The gate creaked. Vallery turned round slowly, acknowledged Nicholls's sketchy salute.
"The Sirrus needs a doctor," he said without preamble. "How do you fancy it?"
Nicholls steadied himself against the canted bridge and the rolling of the cruiser. Leave the Ulysses-suddenly, he hated the thought, was amazed at himself for his reaction. He, Johnny Nicholls, unique, among the officers anyway, in his thorough-going detestation and intolerance of all things naval-to feel like that! Must be going soft in the head.

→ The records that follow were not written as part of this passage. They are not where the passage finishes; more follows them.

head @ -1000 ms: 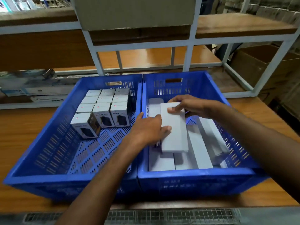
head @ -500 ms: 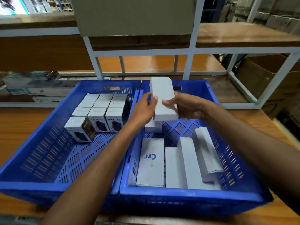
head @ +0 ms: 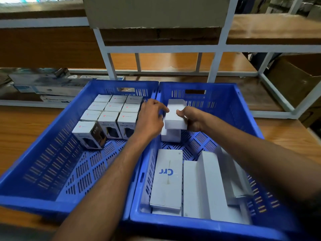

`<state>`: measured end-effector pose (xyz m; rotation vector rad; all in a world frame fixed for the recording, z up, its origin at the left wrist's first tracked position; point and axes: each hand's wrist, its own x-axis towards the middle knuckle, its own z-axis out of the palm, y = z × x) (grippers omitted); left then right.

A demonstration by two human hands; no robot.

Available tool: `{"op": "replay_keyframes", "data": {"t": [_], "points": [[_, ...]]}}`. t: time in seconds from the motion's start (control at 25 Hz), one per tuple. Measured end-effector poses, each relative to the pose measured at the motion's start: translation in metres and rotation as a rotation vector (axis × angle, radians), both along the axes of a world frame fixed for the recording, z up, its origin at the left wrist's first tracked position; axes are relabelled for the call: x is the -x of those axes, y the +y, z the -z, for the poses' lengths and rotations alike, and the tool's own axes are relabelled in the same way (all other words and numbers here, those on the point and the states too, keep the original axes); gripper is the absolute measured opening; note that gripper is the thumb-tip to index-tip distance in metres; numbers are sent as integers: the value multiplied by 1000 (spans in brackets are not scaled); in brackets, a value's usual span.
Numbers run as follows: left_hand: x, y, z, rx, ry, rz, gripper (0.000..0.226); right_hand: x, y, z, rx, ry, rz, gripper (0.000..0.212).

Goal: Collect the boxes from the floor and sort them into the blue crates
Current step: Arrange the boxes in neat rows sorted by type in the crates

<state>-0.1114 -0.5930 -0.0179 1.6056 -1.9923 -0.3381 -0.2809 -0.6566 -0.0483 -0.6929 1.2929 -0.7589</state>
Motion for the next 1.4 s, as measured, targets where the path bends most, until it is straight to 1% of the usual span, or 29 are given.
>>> {"op": "replay_keyframes", "data": {"t": [0.08,0.16,0.24,0.28,0.32,0.36,0.4,0.48,0.52,0.56,0.64,0.76,0.84,0.88,0.96,1.0,1.04,1.08,1.16,1.24,1.28,1.32,1.4], "points": [[-1,0,0,1,-7,-1,33,-5,-7,10,-4,22,-45,42],[0,1,-1,-6,5,-10,31,-8,-7,14,1,177,-170,68],[1,0,-1,-15,47,-27,29,-5,-17,32,46,380,-301,107],[1,-1,-1,-15,71,-41,28,0,-28,52,70,485,-359,131],[1,-2,0,-15,93,-58,27,2,-38,69,110,559,-384,148],[2,-3,0,-12,111,-73,26,4,-40,76,143,590,-387,151],[2,-3,0,-10,122,-84,26,4,-36,74,185,593,-354,139],[2,-4,1,-3,127,-86,26,2,-19,58,234,619,-319,105],[2,-4,1,1,121,-84,26,3,-12,52,270,639,-328,98],[3,-4,1,4,113,-82,26,6,-10,53,291,657,-339,94],[3,-3,1,9,86,-77,25,7,-6,52,317,704,-360,91],[3,-3,0,17,2,-68,27,10,-4,55,346,842,-410,100],[2,-2,0,17,-33,-58,28,14,0,51,377,847,-432,102],[3,-1,1,16,-36,-54,28,16,2,47,373,839,-436,100],[3,1,-1,16,-43,-44,30,18,7,36,340,916,-420,89],[3,1,-2,17,-72,-29,31,17,12,28,323,964,-384,81],[3,2,-4,14,-139,-4,33,17,16,21,324,983,-367,72],[2,5,-5,-1,-245,32,35,17,22,15,341,960,-405,65],[3,12,-5,-56,-509,129,40,18,36,9,314,902,-625,62],[3,22,-2,-89,-712,216,43,11,56,1,256,929,-888,69],[4,25,0,-87,-760,241,42,8,65,0,240,966,-979,76],[4,26,1,-81,-777,253,40,4,69,2,239,1007,-1026,83],[4,27,1,-82,-776,262,36,-1,74,7,238,1016,-1043,90]]}}
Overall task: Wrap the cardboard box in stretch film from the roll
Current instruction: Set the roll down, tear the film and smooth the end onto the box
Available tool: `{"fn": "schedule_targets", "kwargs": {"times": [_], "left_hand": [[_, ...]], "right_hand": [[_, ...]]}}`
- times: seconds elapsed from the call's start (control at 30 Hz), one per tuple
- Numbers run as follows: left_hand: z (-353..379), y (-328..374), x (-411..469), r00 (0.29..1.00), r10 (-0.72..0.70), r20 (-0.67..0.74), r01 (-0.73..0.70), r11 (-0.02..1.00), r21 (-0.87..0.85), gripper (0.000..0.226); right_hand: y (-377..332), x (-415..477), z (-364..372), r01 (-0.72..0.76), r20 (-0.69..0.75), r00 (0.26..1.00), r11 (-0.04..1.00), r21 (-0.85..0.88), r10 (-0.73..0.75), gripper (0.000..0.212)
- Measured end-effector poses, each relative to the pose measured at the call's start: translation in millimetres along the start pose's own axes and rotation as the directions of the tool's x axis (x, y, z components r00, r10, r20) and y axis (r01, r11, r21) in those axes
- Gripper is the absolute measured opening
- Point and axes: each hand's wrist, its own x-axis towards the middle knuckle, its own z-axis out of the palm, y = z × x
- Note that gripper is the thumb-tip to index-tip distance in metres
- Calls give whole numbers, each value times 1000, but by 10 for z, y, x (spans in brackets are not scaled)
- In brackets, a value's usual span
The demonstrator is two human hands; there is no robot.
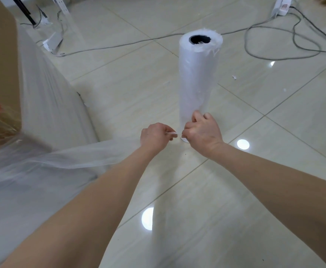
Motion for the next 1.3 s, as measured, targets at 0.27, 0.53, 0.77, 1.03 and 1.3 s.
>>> {"fn": "schedule_targets", "kwargs": {"times": [0.27, 0.53, 0.77, 1.03, 1.3], "left_hand": [[-70, -152, 52, 992, -119, 53, 127, 968, -215, 12], [-134, -203, 74, 996, 79, 45, -82, 994, 72, 27], [174, 221, 46, 982, 186, 5, -175, 913, 369, 59], [178, 47, 64, 999, 47, -13, -44, 984, 171, 22], [178, 4, 50, 993, 79, -90, -65, 987, 145, 22]], "right_hand": [[128, -107, 56, -31, -136, 988, 958, 285, 72, 15], [253, -157, 127, -156, -94, 973, 899, 410, 211, 20], [225, -156, 208, -266, -24, 949, 836, 480, 315, 22], [216, -181, 236, -246, -47, 949, 830, 500, 310, 21], [121, -156, 183, -114, -228, 951, 921, 372, 210, 19]]}}
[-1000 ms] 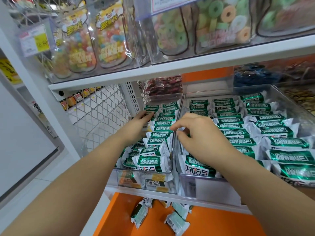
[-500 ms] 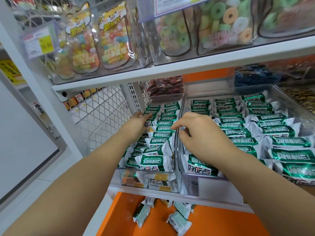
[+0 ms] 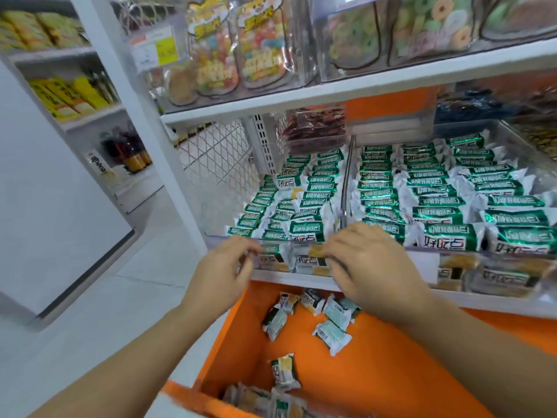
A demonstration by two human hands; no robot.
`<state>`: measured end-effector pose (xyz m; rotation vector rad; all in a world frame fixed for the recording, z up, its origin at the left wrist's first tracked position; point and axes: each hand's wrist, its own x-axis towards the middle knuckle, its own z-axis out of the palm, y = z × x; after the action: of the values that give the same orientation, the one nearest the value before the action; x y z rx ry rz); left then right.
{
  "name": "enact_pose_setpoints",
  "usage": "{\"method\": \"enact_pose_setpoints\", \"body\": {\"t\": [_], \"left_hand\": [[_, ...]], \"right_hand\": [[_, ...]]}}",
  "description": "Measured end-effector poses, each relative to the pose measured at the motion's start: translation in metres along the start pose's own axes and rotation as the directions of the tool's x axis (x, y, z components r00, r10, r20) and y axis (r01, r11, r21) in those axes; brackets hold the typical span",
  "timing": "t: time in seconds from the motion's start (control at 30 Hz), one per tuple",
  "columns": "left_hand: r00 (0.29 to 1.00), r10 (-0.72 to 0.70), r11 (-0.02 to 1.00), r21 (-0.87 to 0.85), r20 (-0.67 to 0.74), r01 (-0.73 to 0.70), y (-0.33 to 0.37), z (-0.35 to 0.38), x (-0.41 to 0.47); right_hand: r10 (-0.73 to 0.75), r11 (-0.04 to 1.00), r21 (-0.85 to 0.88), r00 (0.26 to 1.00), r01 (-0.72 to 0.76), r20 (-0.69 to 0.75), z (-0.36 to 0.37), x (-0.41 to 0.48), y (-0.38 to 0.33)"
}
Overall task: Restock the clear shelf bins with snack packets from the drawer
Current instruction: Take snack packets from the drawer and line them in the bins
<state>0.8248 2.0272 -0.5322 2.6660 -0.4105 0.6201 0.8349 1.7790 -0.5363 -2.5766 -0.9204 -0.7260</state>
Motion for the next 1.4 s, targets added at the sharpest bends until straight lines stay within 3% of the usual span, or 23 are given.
{"method": "enact_pose_setpoints", "body": {"t": [0.1,0.23,0.33,0.4,0.47,0.57,0.73,0.8,1.0,1.2,1.4], "left_hand": [[0.974,0.001,1.0,0.003,0.224,-0.002,-0.009,0.019,-0.028],[0.877,0.019,0.994,0.087,0.48,-0.069,-0.019,0.051,-0.046],[0.814,0.023,0.989,0.107,0.581,-0.104,-0.019,0.077,-0.046],[0.772,0.036,0.983,0.114,0.634,-0.14,-0.019,0.096,-0.043],[0.736,0.054,0.979,0.111,0.675,-0.174,-0.022,0.116,-0.038],[0.69,0.057,0.97,0.124,0.721,-0.209,-0.025,0.15,-0.033],[0.474,-0.014,0.96,0.145,0.88,-0.24,-0.026,0.216,-0.031],[0.432,-0.02,0.954,0.148,0.901,-0.263,-0.026,0.241,-0.036],[0.505,-0.053,0.971,0.162,0.861,-0.175,-0.018,0.291,-0.042],[0.422,-0.124,0.974,0.191,0.898,-0.119,-0.013,0.312,-0.031],[0.427,0.017,0.934,0.138,0.904,-0.33,-0.015,0.315,-0.054]], "right_hand": [[-0.07,0.996,-0.063,0.997,0.069,-0.017,0.019,-0.033,-0.001],[-0.098,0.995,-0.021,0.994,0.097,-0.048,0.043,-0.075,-0.006],[-0.058,0.998,0.012,0.997,0.058,0.041,0.067,-0.103,-0.003],[0.041,0.999,0.02,0.986,-0.045,0.161,0.085,-0.12,0.002],[0.235,0.962,0.058,0.918,-0.266,0.32,0.099,-0.131,0.008],[0.427,0.844,0.066,0.741,-0.532,0.518,0.11,-0.143,0.015],[0.519,0.69,0.052,0.544,-0.722,0.659,0.122,-0.163,0.021],[0.532,0.657,0.033,0.493,-0.753,0.688,0.126,-0.165,0.029],[0.548,0.625,-0.031,0.409,-0.78,0.73,0.143,-0.173,0.051],[0.532,0.631,-0.049,0.385,-0.774,0.755,0.154,-0.176,0.06],[0.511,0.627,-0.135,0.275,-0.767,0.814,0.16,-0.184,0.067]]}}
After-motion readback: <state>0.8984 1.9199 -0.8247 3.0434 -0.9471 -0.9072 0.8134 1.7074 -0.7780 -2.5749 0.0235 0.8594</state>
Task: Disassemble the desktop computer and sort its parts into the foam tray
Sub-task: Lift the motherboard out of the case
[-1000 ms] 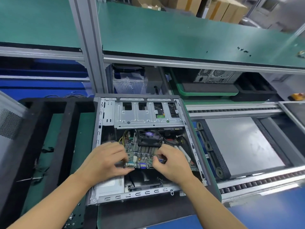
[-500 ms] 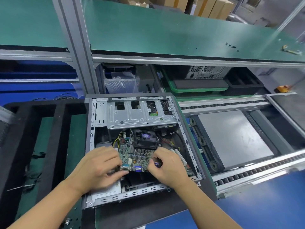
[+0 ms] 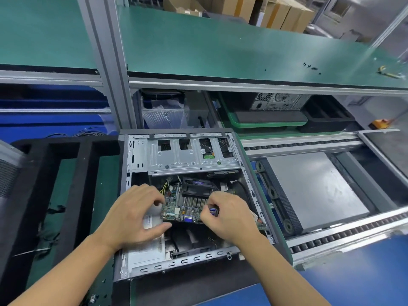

And just as suddenly he knew that his mind wasn't slipping, knew why he wanted to stay. It was not a matter of pride or principle or sentiment: it was just that-well, just that he belonged. The feeling of belonging-even to himself he couldn't put it more accurately, more clearly than that, but it affected him strangely, powerfully. Suddenly he became aware that curious eyes were on him, looked out in confusion over the rolling sea.
"Well?" Vallery's voice was edged with impatience.